NO2 concentrations in the kitchen and bedroom did not significantly change following ventilation hood installation (n = 15): (kitchen: median NO2 at baseline = 12.2 ppb; median NO2 at 1 week = 25.5 ppb, P-value compared with baseline = 0.14; median NO2 at 3 months = 24.7 ppb, P-value compared with baseline = 0.11 and bedroom: median NO2 at baseline = 13.1 ppb; median NO2 at 1 week = 14.2 ppb, P-value compared with baseline = 0.68; median NO2 at 3 months = 18.2 ppb, P-value compared with baseline = 0.18) (Table S2).
Kitchen NO2 concentrations at 1 week were significantly different between the intervention arms (P-value = 0.04). In addition, there was a statistically significant difference in kitchen NO2 concentrations between each intervention arm at 3 months of follow-up (P-value < 0.01). Bedroom NO2 concentrations at 1 week were not significantly different between the intervention arms; there was a statistically significant difference in bedroom NO2 concentrations between each intervention arm at 3 months of follow-up (P-value = 0.03; Table S2).
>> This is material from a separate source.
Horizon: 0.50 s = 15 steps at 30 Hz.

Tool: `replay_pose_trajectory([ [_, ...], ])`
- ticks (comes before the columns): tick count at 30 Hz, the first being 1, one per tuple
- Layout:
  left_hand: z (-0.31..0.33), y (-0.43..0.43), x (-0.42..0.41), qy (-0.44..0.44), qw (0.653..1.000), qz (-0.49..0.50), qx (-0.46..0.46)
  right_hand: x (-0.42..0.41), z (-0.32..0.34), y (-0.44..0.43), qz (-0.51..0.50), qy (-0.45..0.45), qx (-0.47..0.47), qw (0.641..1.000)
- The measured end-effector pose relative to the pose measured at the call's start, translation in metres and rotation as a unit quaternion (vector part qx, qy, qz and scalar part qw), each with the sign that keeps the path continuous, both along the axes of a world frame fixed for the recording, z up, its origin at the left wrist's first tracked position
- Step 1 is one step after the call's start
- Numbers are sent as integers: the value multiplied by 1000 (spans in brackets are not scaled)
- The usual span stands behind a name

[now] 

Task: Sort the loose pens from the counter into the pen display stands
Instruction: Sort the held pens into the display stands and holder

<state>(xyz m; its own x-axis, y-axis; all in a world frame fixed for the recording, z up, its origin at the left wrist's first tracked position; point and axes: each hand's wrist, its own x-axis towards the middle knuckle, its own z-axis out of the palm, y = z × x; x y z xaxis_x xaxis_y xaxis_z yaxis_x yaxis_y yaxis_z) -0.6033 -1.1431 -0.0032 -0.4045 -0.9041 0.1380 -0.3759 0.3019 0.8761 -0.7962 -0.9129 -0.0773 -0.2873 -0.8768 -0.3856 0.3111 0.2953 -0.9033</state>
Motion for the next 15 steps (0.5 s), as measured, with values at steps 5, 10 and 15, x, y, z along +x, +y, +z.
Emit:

Median ambient NO2 concentrations were 28.8, 29.8, and 28.9 ppb at baseline, 1 week, and 3 months, respectively. There was no statistically significant difference in ambient NO2 concentrations across study visits for both the entire cohort and by study arm and no significant difference between study arms at each time period (Table S3). Furthermore, there was no statistically significant correlation between ambient NO2 and indoor NO2 concentrations at any visit across study arms (data not shown).
Because over 90% of our study homes had gas furnaces, it is difficult to determine whether the presence of a gas furnace modified the effect of our interventions. However, there was no statistically significant difference in the change in NO2 concentrations (1-week baseline; 3-month baseline) between homes with natural gas heat and homes without, for each intervention group (all P > 0.05). Similarly, 38.5% of study homes had a gas dryer, and there was no statistically significant difference in the change in NO2 concentrations between homes with a gas dryer and homes without, for each intervention group (all P > 0.05). While 13 homes in our study reported use of a space heater, all were electric and thus did not likely contribute to indoor NO2 concentrations (data not shown).
Homes with stoves that had continuous pilot lights had higher baseline concentrations of NO2 in both the kitchen and bedroom (kitchen: 27.1 vs. 14.8 ppb, P < 0.01; bedroom: 18.1 vs. 11.7 ppb, P < 0.01) compared with those with auto-ignite pilot lights. Subsequently, interventions, including stove replacement and placement of air purifiers, tended to be associated with a greater reduction in median NO2 concentrations in homes with stoves with continuous pilot lights (Table S4).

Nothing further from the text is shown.